Private or public – either scenario for Dell will be interesting to watch.
One of the most difficult skills I’ve worked hard to master as an entrepreneur is the ability to see the world six months out. Even more difficult is finding that balance between pleasing shareholders and driving innovation forward, which is why I respect any moves management takes that are aimed at improving innovation.
However, I must admit that I nearly spit out my morning coffee when I overheard a rumor that — on the heels of the expectation of going private — Mr. Dell told his employees: “Welcome to the world’s biggest startup.”
After founding three startups, I can tell you with confidence that there is no way Dell has the culture or the ass-kicking visionary à la Steve Jobs that it needs to be even remotely considered a startup.
The real battle at Dell is not going to be with shareholders – it’s going to be a battle to reform culture.
The entire reason for existence of a startup company is innovation.
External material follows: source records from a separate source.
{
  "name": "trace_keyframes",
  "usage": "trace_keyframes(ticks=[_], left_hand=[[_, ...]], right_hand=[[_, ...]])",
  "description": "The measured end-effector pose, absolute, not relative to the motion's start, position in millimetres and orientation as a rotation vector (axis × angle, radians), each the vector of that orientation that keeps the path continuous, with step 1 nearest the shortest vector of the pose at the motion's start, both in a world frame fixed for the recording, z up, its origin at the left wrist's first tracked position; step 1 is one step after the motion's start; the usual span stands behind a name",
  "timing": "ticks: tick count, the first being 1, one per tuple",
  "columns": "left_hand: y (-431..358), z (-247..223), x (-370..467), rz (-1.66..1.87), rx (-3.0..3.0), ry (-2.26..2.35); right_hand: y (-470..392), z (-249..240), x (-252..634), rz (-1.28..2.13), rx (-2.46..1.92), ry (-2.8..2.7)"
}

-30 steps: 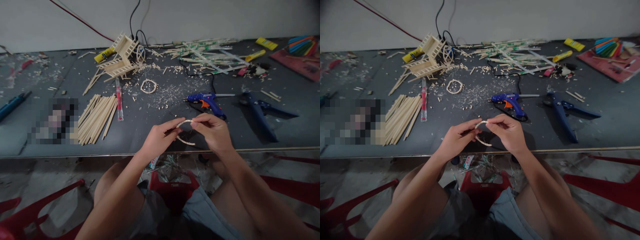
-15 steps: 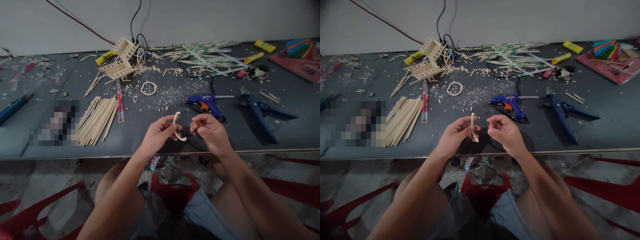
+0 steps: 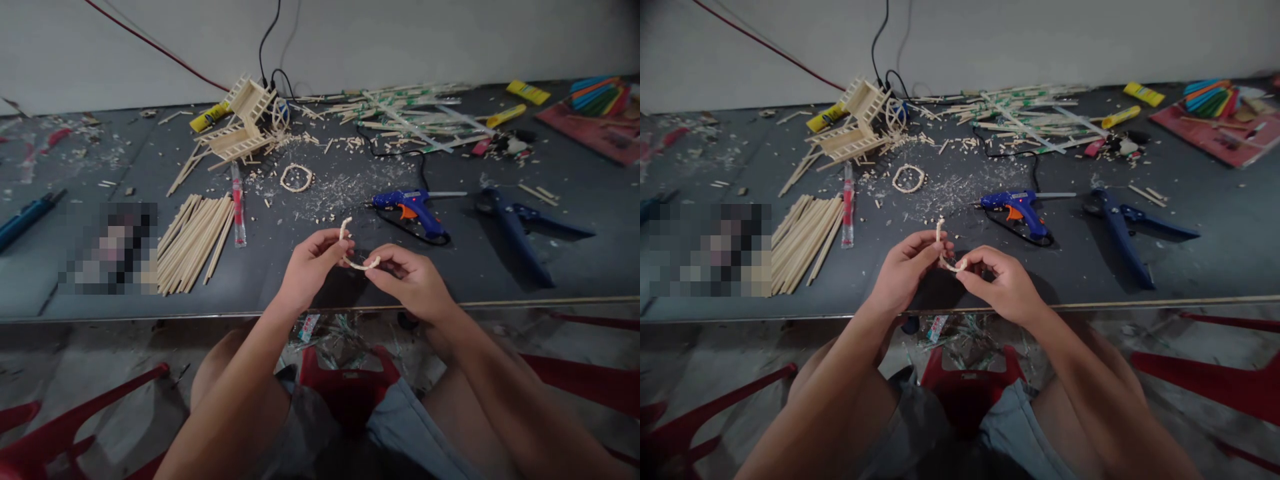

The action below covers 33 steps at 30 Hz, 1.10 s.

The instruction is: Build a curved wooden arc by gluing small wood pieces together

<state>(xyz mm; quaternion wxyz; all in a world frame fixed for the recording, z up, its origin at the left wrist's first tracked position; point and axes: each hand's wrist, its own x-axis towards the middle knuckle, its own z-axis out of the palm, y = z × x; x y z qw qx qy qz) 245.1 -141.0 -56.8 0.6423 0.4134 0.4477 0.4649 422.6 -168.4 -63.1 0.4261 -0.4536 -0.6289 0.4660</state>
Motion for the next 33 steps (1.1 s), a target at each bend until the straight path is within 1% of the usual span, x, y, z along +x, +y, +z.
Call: trace_keyframes(ticks=[8, 13, 16, 20, 33], left_hand=[[-142.0, -53.4, 242.3, 1.207, 1.038, 1.143], [-149.0, -51.0, 243.2, 1.123, 1.344, 1.225], [-153.1, -53.4, 243.7, 1.048, 1.519, 1.212], [-154.5, -56.1, 243.5, 1.033, 1.648, 1.192], [-154.1, -51.6, 241.6, 0.973, 1.852, 1.161]], right_hand=[[-166.1, -67.0, 424.1, 1.307, -1.132, -1.402], [-158.7, -61.4, 429.1, 1.111, -1.123, -1.191], [-157.8, -60.9, 428.7, 1.032, -1.133, -1.252], [-160.1, -61.5, 425.0, 1.003, -1.140, -1.401], [-160.0, -63.1, 422.3, 0.988, -1.125, -1.482]])
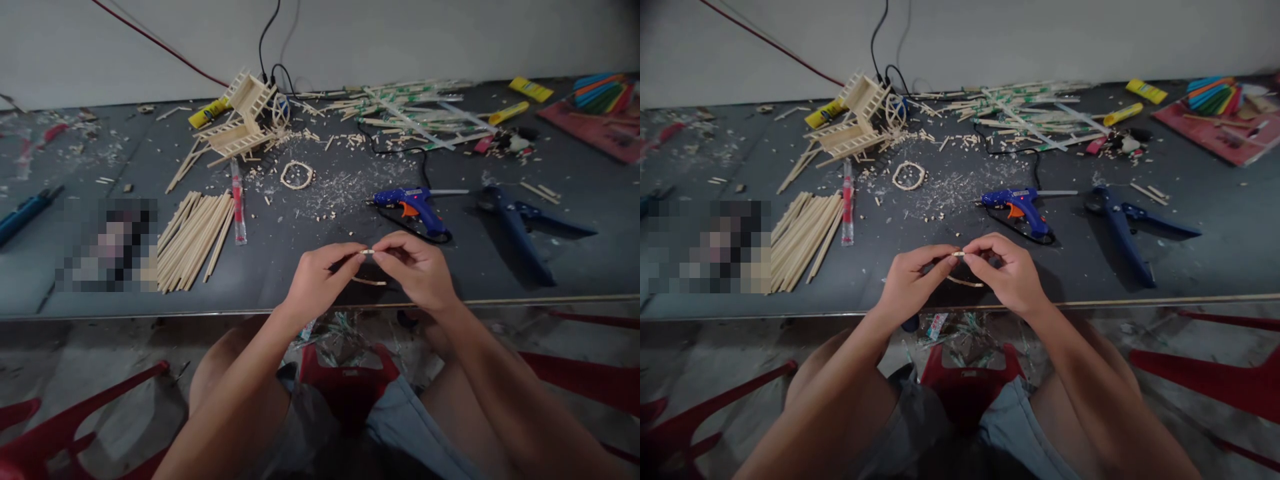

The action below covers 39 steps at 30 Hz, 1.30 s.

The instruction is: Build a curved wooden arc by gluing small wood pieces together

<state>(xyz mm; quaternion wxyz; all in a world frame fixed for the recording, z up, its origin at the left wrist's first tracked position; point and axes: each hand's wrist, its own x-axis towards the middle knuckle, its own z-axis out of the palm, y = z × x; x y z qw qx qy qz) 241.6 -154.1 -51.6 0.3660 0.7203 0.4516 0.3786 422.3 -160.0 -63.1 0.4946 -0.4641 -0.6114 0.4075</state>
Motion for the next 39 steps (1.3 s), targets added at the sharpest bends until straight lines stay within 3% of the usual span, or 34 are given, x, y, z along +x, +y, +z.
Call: trace_keyframes(ticks=[39], left_hand=[[-156.4, -51.8, 242.7, 1.056, 1.876, 1.198]], right_hand=[[-164.2, -62.7, 417.1, 1.064, -1.214, -1.429]])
Employees pull together to create something exciting and magical, while the companies themselves invest most of their time, energy and dollars on developing potentially disruptive products.
I’d sooner expect to see a magic unicorn than something innovative from Dell.
For startups, that means easily spending over 50 percent of revenue just on R&D. Even when they’re out of the startup stage, innovative companies continue to spend roughly 12 percent of their revenue on research and development. And what’s Dell’s track-record on investing in innovation?
According to its public filings, Dell consistently spent 1 to 2 percent of revenue on R&D — this at a time when Wall Street traditionally likes to see that 10 percent R&D investment. Will Dell suddenly start spending at the levels it needs to? It could, but I’d sooner expect to see a magic unicorn than something innovative from Dell.
In my mind, Dell has become a brand surrounding a hollow shell. Unfortunately for Dell, it’s become the PC equivalent of The Invisible Man. I mean this literally: The rise of cloud computing means companies are buying Salesforce and Workday, for example — and whatever servers those cloud providers happen to be running on. And when companies aren’t buying Macs for their employees, they care more about reliability and cost than they do about the nameplate that’s glued to the machine.
As a SaaS provider, my company spent $2 million buying CPU time and storage on Amazon Web Services last year. We don’t know the brand and we don’t know the type of computer because everything’s virtual and in the cloud. All we do know is how much we pay for the cores, memory and disk space on those machines. Maybe they’re Dell computers, maybe not. I neither know nor care — and that’s about as damning as it gets for a hardware maker.
Clearly, it’s a whole new game for Dell — one that requires a different mindset from its leader and a new (and so far unseen) willingness to create the unexpected. It also needs to introduce and establish a completely new culture among its employees. Desperate times call for desperate measures. I just don’t believe a company mired in inertia can transform itself, especially one as desperate as Dell.